Común es la vociferación contra Hollywood, el gordo W.C. Fields aseguró que había sufrido un ataque de delírium trémens, pero que, como vivía en Hollywood, no se había podido dar cuenta de su estado. Hablamos con encono o resentimiento, pero nos encantan sus películas y viejos mitos.

Un infierno menor es este en que gime la ciudad de México: ya no queda ninguna librería que expenda libros en francés (un millón de títulos por año se imprimen en esa lengua). Había una deliciosa en Reforma, cerca del Caballito. Tampoco hay ninguna librería, surtida, que expenda libros en inglés; antes se alzaba cerca del Monumento a la Madre la benemérita Librería Británica, de ilustre y gratísima memoria. Y ya en plan de queja tampoco hay Asociación Daniel.

El desierto está creciendo entre nosotros...

Otra cosa en vez de tanta queja. Escribe Chuang Tzu (14,10): “Confucio, vuelto de su entrevista con Lao Tan, guardó silencio tres días enteros. A sus discípulos que le preguntaban qué consejos para regular su vida había dado a Lao Tan, les respondió: ‘hoy he visto al dragón enroscarse sobre sí y, desplegándose, ostentar su magnificencia, montar sobre las nubes y nutrirse de los dos elementos, Yin y Yang.

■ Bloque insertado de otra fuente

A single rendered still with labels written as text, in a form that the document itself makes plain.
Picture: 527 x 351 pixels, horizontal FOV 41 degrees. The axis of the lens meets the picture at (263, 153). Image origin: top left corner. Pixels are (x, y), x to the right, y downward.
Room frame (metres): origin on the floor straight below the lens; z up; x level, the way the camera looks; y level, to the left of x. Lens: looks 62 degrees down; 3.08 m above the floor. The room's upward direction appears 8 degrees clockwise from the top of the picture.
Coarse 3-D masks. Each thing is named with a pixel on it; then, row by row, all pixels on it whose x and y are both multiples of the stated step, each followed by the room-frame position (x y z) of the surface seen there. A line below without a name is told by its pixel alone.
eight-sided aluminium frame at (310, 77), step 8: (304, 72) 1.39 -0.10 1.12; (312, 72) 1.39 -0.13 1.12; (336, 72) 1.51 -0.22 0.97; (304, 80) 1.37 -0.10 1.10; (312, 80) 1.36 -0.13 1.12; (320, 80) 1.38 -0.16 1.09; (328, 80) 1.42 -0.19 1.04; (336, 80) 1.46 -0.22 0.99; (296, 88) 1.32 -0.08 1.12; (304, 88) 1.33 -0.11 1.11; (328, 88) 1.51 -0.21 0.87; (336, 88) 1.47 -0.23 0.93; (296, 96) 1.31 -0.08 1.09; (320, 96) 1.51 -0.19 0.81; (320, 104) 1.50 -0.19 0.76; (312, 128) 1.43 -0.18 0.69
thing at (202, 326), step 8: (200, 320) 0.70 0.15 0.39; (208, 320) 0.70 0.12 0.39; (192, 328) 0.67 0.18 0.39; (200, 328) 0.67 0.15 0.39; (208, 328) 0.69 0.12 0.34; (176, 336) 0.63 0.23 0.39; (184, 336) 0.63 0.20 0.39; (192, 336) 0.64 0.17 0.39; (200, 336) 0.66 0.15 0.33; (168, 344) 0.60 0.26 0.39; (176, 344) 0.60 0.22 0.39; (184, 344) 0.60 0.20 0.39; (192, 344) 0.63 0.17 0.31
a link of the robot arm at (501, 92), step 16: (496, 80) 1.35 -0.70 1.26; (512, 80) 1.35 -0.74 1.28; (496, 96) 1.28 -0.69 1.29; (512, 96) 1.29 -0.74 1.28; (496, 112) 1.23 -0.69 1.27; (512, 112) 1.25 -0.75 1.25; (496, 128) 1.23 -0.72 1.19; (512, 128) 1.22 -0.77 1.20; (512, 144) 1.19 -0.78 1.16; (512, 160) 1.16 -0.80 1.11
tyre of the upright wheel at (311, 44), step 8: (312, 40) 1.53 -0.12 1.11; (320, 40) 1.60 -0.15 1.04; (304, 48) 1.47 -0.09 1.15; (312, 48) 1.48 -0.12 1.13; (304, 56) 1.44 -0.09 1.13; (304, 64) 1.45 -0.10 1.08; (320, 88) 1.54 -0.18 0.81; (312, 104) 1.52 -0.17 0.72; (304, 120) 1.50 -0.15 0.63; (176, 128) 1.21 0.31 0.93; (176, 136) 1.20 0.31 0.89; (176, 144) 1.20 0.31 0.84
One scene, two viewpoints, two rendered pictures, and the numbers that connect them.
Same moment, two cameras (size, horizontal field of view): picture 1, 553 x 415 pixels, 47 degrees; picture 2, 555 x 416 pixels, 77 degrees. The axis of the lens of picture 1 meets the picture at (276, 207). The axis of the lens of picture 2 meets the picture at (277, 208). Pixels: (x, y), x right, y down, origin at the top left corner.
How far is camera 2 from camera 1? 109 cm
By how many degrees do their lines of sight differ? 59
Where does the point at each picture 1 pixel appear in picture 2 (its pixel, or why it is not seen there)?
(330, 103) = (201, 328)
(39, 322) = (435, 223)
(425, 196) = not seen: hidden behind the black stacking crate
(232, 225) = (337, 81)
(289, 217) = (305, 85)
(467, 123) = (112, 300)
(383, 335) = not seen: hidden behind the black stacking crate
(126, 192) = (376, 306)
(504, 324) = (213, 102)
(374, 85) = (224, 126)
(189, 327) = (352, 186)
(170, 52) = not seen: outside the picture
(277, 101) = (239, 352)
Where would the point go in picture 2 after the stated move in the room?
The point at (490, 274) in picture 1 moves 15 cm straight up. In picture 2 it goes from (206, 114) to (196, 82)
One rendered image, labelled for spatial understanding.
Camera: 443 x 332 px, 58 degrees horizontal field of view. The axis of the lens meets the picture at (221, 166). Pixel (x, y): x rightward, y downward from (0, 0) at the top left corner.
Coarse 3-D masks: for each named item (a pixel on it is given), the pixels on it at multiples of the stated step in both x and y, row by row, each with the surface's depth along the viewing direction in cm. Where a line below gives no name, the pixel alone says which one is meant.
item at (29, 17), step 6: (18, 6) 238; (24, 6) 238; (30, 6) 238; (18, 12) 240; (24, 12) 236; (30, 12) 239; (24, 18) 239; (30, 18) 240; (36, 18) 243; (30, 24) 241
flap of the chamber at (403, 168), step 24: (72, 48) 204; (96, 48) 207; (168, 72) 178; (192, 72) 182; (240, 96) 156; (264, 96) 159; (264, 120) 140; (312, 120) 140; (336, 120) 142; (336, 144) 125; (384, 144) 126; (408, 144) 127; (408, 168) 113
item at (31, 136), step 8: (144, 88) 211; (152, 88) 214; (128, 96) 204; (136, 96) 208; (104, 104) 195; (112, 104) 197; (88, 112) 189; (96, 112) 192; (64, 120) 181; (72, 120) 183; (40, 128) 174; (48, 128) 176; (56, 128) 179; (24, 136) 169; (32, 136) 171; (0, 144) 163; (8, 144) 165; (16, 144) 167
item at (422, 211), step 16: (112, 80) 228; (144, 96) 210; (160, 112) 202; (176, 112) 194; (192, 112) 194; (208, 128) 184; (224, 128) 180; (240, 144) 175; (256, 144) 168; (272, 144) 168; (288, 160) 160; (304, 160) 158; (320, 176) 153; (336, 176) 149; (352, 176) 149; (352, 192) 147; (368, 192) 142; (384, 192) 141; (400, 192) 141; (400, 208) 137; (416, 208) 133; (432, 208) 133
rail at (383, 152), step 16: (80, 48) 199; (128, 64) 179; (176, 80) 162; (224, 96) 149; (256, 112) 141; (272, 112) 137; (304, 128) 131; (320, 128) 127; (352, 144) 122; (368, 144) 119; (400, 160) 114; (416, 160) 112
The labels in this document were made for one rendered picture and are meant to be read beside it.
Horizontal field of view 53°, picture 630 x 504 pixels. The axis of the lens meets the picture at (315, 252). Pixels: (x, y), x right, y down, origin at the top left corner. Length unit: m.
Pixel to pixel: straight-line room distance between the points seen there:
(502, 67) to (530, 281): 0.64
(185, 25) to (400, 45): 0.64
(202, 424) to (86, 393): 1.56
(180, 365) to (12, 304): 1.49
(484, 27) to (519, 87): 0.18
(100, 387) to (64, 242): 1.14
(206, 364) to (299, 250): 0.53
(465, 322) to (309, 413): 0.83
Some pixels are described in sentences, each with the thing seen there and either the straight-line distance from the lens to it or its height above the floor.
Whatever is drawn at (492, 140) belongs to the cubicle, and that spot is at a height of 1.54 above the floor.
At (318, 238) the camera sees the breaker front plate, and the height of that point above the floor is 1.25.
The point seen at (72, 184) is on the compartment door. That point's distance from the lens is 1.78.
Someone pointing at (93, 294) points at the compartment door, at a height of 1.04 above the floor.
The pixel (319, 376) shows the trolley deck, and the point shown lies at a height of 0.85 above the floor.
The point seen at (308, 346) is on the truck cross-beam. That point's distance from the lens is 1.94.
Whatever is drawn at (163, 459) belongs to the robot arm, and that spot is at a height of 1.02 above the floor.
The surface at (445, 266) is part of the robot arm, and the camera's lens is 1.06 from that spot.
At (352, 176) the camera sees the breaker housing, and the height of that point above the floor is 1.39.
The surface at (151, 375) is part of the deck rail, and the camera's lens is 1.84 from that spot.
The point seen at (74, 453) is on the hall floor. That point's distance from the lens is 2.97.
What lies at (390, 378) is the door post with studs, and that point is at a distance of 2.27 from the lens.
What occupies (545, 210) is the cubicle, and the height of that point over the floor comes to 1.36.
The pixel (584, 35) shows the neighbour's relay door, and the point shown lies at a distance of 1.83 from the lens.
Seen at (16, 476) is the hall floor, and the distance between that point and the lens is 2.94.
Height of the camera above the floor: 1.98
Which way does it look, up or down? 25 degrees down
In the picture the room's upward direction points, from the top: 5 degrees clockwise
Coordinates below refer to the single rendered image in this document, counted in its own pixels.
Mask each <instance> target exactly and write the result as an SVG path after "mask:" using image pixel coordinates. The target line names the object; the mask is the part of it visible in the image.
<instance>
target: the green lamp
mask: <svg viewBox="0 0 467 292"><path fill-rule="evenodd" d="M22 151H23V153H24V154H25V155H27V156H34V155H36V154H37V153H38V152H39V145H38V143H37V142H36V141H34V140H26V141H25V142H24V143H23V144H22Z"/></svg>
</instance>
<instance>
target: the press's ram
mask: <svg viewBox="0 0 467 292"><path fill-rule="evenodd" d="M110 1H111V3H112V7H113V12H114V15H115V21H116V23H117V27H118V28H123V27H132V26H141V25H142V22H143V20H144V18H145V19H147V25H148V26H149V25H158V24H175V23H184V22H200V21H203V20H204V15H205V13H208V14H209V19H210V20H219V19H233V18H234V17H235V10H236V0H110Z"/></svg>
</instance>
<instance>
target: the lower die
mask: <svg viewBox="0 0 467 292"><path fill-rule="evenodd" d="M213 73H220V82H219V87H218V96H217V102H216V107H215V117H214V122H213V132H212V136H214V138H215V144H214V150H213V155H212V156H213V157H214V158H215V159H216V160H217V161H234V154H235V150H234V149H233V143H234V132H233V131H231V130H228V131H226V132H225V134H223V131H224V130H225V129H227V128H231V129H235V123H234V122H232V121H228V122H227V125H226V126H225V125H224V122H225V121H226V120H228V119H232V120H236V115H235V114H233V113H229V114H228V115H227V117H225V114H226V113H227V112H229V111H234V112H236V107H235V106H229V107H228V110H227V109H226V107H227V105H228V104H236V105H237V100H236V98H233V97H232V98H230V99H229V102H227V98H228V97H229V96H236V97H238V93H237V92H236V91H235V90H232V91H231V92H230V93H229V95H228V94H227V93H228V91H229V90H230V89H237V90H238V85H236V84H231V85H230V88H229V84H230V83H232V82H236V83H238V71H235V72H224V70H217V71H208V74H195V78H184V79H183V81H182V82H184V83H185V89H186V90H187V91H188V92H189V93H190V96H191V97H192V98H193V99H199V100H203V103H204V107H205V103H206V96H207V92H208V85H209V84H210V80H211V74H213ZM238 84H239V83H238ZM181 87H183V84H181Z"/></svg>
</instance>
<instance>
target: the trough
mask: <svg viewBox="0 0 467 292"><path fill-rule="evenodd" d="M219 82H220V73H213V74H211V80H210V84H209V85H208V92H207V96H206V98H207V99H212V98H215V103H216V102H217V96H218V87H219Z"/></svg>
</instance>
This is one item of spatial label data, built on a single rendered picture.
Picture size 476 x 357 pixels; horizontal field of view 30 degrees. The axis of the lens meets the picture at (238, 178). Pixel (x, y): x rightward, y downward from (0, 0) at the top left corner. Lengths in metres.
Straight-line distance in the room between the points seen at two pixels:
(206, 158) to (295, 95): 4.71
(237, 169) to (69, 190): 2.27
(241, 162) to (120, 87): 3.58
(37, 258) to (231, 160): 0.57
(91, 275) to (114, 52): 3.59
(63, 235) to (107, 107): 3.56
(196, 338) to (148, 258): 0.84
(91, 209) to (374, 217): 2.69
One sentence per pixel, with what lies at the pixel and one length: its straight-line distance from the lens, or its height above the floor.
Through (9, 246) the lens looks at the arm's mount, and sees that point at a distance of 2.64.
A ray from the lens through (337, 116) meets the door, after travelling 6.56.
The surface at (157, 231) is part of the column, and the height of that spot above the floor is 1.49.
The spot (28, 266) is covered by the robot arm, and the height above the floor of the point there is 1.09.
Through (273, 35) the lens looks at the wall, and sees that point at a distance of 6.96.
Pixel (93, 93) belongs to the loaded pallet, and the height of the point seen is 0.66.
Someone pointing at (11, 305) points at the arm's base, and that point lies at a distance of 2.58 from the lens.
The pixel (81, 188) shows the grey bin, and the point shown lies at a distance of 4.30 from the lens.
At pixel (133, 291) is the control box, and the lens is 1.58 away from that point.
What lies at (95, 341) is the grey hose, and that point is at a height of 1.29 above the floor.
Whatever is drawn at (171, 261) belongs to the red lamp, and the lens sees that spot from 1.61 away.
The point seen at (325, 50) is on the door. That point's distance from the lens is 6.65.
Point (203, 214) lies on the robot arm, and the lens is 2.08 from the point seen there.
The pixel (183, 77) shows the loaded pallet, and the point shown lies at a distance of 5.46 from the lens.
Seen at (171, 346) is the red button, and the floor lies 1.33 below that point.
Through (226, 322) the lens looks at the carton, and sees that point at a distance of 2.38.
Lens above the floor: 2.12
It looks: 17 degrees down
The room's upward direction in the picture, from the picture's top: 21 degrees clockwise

He quedado con la boca abierta y no la puedo cerrar. ¿Qué consejos o reglas de vida podía dar yo a Lao Tan?’”

Más de dos mil años después, el gran Wittgenstein, joven entonces, fue a ver a Frege, el maestro fundador de la lógica moderna; quería exponerle sus pensamientos en la materia. A su regreso le preguntaron cómo le había ido. “Frege trapeó conmigo el piso”, respondió escueto Wittgenstein.
Y retórica más, retórica menos, ésta y la china son la misma escena.